#### [TASK DETAILS]
Lift every line from the entries that includes the word "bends".

#### [RECORDS SUPPLIED]
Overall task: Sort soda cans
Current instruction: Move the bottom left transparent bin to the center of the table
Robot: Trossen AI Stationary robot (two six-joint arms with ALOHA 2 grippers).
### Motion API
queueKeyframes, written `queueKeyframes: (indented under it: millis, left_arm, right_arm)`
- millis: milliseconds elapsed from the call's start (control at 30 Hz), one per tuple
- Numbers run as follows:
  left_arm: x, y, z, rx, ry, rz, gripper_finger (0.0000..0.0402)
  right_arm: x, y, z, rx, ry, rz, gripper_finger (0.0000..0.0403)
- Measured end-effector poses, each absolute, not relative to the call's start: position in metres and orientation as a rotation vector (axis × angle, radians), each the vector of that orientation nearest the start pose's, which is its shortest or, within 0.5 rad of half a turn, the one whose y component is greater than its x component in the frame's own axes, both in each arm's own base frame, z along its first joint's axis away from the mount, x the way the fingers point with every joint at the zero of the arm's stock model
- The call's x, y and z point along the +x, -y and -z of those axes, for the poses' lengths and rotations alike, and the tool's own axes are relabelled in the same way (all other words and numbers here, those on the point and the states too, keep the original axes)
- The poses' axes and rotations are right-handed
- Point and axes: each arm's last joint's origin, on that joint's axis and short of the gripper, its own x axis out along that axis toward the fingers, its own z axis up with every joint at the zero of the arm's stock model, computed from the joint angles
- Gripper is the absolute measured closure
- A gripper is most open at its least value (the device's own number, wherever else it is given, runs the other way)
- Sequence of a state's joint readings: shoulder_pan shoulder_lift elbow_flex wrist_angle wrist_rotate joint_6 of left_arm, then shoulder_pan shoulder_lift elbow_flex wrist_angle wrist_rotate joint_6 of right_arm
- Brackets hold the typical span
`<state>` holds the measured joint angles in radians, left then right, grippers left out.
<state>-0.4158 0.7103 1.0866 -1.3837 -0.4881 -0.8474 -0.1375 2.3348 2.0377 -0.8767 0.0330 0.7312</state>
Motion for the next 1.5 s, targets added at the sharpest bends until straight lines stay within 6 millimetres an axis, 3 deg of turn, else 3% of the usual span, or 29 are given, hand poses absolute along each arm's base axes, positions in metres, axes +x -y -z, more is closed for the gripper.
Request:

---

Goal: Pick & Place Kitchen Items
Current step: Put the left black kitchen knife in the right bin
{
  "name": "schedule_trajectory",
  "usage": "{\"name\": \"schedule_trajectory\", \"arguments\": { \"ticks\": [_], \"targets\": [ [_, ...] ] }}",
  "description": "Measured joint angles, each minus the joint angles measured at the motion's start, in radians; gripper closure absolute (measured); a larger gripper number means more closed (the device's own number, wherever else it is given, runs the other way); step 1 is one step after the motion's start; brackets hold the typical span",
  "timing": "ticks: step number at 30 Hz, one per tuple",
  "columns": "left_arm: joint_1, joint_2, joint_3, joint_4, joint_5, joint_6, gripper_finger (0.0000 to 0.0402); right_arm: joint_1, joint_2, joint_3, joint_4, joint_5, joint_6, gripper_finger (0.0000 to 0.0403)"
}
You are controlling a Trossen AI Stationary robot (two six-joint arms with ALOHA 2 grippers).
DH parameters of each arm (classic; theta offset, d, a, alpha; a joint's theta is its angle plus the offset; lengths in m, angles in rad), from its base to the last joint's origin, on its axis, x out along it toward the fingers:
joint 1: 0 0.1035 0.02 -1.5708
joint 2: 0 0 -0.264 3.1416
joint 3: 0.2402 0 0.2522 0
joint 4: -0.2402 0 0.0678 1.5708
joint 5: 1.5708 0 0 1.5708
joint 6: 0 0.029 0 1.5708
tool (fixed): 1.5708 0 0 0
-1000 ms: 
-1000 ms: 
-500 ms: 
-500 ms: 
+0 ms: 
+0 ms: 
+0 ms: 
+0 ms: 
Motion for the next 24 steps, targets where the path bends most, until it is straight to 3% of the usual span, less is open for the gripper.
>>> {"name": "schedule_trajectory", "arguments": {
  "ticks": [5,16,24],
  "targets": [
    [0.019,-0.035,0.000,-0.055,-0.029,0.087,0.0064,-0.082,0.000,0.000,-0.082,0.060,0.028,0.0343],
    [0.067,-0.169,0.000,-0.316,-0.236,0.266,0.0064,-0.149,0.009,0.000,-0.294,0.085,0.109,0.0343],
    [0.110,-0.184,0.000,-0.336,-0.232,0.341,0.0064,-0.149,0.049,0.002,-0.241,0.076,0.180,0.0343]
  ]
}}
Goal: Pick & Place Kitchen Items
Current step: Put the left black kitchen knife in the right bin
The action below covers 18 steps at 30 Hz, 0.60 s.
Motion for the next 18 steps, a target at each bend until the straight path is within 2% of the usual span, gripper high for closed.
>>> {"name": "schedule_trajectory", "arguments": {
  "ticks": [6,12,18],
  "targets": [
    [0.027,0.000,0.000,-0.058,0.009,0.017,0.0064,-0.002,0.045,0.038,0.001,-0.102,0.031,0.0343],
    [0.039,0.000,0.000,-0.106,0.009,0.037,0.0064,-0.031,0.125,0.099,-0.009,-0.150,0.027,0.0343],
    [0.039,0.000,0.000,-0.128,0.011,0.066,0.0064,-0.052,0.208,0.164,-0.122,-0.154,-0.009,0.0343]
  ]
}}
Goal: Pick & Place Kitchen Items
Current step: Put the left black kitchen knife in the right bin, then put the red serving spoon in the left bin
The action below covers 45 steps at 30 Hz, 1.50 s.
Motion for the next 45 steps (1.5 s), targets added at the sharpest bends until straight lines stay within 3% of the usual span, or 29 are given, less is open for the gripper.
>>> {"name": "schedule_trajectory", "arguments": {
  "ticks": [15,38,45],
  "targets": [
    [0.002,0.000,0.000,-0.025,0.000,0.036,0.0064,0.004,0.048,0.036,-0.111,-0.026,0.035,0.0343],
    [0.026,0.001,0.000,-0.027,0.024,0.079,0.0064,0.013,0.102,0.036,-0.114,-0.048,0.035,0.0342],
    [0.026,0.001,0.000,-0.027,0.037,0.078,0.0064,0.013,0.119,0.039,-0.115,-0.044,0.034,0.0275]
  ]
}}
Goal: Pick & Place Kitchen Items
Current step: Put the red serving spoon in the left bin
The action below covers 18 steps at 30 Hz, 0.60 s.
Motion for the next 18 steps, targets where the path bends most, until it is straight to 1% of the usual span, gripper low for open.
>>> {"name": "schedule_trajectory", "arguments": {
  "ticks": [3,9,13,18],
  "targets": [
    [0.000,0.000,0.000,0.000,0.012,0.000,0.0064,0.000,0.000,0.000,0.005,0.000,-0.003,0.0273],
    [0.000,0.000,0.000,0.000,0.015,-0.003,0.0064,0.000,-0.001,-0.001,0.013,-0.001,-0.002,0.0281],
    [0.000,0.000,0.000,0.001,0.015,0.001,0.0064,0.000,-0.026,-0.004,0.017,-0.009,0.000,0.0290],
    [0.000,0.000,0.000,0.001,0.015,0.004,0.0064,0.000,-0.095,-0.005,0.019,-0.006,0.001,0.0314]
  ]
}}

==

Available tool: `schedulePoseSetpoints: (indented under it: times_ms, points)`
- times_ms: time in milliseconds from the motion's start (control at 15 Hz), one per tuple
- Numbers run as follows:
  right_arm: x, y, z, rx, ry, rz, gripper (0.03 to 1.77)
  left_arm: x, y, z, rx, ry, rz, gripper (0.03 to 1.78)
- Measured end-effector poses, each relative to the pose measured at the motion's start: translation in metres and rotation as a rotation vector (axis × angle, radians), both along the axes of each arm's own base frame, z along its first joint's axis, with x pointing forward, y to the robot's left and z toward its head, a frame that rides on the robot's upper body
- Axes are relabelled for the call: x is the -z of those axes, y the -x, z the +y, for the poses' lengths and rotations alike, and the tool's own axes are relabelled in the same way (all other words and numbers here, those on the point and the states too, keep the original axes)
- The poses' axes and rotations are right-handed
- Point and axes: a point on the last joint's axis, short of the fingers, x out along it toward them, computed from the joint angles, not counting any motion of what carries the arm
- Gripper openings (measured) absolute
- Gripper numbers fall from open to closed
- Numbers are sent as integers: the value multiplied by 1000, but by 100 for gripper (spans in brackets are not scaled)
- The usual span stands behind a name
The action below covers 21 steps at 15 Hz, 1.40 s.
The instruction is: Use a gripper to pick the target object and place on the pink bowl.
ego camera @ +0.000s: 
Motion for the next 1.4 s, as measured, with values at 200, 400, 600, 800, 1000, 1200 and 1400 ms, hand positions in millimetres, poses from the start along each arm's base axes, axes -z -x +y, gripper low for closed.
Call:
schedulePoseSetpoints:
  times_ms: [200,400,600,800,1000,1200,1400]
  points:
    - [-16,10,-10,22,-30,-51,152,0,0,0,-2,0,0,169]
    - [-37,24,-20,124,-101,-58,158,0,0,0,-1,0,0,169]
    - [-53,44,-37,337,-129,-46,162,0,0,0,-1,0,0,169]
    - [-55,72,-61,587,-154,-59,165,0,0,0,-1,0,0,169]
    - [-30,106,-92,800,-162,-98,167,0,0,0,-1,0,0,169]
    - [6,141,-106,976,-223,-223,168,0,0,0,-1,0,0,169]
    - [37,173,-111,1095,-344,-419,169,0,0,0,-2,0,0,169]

#### [SOLVED PROBLEM]
Motion for the next 1.5 s, targets added at the sharpest bends until straight lines stay within 6 millimetres an axis, 3 deg of turn, else 3% of the usual span, or 29 are given, hand poses absolute along each arm's base axes, positions in metres, axes +x -y -z, more is closed for the gripper.
Motion for the next 24 steps, targets where the path bends most, until it is straight to 3% of the usual span, less is open for the gripper.
Motion for the next 45 steps (1.5 s), targets added at the sharpest bends until straight lines stay within 3% of the usual span, or 29 are given, less is open for the gripper.
Motion for the next 18 steps, targets where the path bends most, until it is straight to 1% of the usual span, gripper low for open.

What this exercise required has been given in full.